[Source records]
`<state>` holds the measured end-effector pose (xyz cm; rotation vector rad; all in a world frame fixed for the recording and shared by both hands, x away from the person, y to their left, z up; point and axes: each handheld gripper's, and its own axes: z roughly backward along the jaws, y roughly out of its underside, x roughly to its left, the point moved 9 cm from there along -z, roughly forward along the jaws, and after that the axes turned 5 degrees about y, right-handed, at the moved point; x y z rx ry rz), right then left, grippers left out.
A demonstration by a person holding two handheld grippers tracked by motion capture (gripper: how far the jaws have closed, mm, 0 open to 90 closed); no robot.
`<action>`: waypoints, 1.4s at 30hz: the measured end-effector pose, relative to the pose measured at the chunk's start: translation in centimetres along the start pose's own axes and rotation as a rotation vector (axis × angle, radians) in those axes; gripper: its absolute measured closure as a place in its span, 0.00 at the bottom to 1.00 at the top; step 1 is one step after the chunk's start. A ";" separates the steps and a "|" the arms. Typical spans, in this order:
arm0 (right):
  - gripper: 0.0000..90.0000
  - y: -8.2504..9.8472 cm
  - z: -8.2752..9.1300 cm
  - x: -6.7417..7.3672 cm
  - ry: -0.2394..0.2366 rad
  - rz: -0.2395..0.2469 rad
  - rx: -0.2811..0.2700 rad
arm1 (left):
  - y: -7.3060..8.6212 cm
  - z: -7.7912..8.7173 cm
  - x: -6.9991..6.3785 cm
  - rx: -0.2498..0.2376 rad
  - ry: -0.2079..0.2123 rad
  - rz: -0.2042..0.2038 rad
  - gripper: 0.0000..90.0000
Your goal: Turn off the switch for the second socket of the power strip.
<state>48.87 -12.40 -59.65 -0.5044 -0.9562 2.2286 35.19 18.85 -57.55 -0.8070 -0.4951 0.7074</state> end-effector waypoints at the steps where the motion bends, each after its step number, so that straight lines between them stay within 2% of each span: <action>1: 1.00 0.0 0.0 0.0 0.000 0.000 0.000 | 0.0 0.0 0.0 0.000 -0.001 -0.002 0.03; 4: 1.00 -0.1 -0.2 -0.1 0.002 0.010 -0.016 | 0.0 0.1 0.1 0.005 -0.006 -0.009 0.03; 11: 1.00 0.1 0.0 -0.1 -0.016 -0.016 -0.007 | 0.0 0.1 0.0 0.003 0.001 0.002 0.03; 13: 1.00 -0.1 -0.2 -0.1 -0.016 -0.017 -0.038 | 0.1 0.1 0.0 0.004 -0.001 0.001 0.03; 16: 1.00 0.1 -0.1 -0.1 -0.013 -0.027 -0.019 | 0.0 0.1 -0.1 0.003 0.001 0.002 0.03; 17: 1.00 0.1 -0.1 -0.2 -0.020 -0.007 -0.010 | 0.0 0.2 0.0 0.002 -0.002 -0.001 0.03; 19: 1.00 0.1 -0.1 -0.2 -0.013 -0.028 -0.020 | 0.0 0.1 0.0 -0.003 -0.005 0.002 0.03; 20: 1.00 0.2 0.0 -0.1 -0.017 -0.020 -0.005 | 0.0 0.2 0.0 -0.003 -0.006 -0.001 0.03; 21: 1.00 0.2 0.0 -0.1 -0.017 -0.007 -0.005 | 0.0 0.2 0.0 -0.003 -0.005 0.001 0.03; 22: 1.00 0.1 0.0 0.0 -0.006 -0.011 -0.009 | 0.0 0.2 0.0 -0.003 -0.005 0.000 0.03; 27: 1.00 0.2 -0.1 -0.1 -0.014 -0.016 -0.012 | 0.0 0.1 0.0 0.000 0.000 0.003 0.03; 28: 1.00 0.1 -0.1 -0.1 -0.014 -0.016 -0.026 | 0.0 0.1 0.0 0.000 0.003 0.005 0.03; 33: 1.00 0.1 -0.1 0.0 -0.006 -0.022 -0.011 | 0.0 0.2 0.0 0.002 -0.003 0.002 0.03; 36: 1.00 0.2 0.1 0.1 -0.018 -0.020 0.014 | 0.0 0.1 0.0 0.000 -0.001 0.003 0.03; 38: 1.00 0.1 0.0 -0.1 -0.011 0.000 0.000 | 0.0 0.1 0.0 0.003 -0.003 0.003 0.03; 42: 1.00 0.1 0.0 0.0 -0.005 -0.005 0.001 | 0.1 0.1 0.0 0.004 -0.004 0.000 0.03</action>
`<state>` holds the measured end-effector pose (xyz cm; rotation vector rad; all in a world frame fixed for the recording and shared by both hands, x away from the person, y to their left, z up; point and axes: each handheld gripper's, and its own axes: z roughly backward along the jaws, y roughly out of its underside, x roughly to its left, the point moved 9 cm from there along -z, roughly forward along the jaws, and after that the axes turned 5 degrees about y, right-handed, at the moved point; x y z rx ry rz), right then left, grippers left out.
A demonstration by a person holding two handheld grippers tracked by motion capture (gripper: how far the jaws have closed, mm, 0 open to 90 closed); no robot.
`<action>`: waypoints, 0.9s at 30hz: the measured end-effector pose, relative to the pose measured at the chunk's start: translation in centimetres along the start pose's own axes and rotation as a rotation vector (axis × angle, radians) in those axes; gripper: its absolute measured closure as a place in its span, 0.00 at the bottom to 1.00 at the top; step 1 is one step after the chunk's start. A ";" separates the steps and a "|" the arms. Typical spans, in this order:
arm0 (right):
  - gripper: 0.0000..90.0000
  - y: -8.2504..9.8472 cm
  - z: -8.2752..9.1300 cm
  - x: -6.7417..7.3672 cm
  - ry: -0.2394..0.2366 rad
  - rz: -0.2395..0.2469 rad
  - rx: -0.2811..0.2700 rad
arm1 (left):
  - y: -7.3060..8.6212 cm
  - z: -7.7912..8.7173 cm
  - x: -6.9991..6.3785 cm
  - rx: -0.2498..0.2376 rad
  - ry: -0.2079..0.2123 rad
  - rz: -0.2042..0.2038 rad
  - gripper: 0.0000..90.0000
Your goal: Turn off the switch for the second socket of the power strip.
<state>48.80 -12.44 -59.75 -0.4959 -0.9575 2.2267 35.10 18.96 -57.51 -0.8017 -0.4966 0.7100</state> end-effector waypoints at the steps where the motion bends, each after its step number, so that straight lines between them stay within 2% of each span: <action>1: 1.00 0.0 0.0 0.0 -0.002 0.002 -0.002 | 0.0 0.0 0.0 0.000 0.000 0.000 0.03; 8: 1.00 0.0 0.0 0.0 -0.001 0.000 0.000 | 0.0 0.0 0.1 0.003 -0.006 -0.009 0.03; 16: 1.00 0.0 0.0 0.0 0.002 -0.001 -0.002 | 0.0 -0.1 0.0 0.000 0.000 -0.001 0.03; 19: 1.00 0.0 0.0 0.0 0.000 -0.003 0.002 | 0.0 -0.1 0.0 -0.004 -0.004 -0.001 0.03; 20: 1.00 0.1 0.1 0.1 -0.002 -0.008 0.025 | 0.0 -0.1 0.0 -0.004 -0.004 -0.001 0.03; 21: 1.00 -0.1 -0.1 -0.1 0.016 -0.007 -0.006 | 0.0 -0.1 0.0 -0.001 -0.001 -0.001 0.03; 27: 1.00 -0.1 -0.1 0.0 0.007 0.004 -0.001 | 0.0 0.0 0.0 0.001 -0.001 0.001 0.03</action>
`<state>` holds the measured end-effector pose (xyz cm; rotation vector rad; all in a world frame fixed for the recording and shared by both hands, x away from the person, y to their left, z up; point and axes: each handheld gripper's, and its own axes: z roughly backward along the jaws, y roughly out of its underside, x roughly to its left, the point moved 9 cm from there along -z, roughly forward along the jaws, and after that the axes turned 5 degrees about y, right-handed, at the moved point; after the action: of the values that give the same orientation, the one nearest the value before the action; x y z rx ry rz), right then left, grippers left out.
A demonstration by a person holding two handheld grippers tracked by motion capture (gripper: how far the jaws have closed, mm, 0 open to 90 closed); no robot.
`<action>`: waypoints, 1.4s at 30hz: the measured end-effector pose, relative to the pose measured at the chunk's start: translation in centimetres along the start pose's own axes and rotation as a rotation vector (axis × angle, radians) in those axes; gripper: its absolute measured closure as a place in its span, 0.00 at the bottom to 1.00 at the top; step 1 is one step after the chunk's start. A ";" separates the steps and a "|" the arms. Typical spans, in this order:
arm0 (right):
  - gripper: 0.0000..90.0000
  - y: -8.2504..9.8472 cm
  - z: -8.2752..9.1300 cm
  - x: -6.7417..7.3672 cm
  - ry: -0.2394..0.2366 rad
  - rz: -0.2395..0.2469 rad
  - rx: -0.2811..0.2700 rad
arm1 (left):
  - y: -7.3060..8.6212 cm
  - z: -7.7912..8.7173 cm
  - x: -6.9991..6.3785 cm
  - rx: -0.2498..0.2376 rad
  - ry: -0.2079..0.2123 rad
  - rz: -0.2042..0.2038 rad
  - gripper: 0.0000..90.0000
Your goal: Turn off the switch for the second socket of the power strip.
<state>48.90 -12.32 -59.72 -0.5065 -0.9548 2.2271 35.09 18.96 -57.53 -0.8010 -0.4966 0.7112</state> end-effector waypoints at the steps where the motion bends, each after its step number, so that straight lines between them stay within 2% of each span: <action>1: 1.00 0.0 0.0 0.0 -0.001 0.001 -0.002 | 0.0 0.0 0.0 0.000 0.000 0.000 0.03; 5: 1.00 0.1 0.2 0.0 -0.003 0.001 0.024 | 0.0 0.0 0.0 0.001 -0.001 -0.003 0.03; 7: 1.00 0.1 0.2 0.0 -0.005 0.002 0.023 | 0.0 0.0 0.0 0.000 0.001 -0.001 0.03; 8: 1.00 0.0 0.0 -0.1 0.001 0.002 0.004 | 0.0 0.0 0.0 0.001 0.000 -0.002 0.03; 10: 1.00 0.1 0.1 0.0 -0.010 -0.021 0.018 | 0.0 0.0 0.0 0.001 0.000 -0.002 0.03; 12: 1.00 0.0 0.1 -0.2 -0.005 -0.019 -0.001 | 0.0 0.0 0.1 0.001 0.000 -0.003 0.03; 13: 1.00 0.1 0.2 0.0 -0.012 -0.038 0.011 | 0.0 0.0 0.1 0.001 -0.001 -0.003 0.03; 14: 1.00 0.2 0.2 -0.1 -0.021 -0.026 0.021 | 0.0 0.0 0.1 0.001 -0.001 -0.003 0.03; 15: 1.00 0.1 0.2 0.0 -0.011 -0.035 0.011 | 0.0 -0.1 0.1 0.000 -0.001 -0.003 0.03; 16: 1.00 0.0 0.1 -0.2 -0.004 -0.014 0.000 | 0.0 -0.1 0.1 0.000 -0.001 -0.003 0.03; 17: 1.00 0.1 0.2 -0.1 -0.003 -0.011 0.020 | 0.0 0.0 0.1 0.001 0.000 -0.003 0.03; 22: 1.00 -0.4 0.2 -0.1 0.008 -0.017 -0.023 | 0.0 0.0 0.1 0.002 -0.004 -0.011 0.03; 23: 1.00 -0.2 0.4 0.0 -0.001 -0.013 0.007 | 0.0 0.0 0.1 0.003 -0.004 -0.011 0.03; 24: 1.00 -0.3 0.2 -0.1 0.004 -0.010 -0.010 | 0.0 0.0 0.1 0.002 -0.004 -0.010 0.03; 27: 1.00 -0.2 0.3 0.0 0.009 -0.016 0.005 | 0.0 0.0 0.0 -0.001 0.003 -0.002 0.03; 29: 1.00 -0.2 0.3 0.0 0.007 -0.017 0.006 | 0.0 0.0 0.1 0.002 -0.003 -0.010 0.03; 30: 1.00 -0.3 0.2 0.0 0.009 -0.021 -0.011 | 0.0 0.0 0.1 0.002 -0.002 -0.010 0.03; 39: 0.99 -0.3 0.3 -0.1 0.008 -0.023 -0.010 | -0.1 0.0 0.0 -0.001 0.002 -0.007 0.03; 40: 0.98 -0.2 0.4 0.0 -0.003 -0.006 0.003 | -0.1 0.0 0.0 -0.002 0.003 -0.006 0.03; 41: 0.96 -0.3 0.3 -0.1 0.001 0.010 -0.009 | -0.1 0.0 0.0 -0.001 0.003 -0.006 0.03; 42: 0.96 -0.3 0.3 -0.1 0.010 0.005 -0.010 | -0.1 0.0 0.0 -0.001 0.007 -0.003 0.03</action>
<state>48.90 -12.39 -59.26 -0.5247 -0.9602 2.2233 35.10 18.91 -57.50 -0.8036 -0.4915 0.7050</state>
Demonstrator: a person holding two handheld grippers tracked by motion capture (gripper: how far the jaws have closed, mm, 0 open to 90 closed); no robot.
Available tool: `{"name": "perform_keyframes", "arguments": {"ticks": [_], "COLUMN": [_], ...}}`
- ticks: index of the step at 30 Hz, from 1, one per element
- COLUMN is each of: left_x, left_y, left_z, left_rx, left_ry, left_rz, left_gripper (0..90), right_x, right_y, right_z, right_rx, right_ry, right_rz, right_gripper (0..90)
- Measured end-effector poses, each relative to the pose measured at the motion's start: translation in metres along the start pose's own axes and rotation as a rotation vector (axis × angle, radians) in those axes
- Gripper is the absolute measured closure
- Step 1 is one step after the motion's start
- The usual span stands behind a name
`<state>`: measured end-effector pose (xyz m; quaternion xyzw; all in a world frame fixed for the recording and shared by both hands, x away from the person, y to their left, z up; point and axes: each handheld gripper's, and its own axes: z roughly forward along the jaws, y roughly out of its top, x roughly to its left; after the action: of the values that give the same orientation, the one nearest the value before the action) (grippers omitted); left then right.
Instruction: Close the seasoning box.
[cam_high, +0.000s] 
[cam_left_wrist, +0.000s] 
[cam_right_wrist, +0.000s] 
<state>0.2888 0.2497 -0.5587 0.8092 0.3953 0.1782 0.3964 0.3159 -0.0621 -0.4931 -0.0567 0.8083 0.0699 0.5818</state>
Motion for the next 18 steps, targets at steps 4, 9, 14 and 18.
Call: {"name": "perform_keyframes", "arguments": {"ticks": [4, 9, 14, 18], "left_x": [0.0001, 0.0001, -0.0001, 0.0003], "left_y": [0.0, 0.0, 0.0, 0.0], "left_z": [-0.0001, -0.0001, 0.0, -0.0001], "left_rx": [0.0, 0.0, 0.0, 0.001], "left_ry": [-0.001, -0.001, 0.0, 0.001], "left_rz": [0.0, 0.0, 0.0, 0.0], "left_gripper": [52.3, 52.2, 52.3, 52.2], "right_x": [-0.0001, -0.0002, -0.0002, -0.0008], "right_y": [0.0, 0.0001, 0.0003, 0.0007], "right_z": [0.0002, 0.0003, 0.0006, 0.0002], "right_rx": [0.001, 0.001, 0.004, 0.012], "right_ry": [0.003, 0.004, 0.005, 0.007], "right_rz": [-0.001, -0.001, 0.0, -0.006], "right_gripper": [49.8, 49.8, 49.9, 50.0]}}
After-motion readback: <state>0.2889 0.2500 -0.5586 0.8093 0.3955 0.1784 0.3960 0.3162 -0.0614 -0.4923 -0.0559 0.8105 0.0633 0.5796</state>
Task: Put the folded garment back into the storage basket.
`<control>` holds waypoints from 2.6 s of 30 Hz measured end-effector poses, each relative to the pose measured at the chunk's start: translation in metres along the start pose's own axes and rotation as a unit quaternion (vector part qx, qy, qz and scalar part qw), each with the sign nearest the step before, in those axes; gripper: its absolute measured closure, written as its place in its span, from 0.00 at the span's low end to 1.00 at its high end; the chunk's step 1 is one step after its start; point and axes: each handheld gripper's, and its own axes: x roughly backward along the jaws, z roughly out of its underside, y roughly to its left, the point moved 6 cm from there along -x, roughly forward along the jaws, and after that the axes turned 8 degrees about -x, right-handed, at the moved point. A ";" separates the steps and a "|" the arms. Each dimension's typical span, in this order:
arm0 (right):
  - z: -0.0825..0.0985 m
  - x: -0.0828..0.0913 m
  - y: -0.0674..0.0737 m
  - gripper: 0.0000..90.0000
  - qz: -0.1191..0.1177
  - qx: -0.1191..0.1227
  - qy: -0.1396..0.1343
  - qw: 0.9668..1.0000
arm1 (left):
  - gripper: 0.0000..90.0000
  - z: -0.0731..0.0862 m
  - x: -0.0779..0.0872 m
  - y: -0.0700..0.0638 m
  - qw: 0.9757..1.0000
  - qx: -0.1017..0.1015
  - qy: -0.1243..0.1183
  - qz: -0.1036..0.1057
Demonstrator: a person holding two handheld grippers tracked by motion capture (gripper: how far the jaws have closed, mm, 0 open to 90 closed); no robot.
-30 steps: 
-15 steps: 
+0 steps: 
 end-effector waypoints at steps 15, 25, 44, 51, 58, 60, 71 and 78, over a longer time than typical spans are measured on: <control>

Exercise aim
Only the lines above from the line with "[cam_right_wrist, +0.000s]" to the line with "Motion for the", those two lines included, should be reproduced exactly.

Answer below
[cam_right_wrist, +0.000s] 
<state>0.2888 0.2497 -0.5587 0.8092 0.3953 0.1782 0.3964 0.3159 -0.0621 -0.4931 -0.0567 0.8083 0.0699 0.5818</state>
Motion for the next 18 steps, targets at steps 4, 9, 14 and 18.

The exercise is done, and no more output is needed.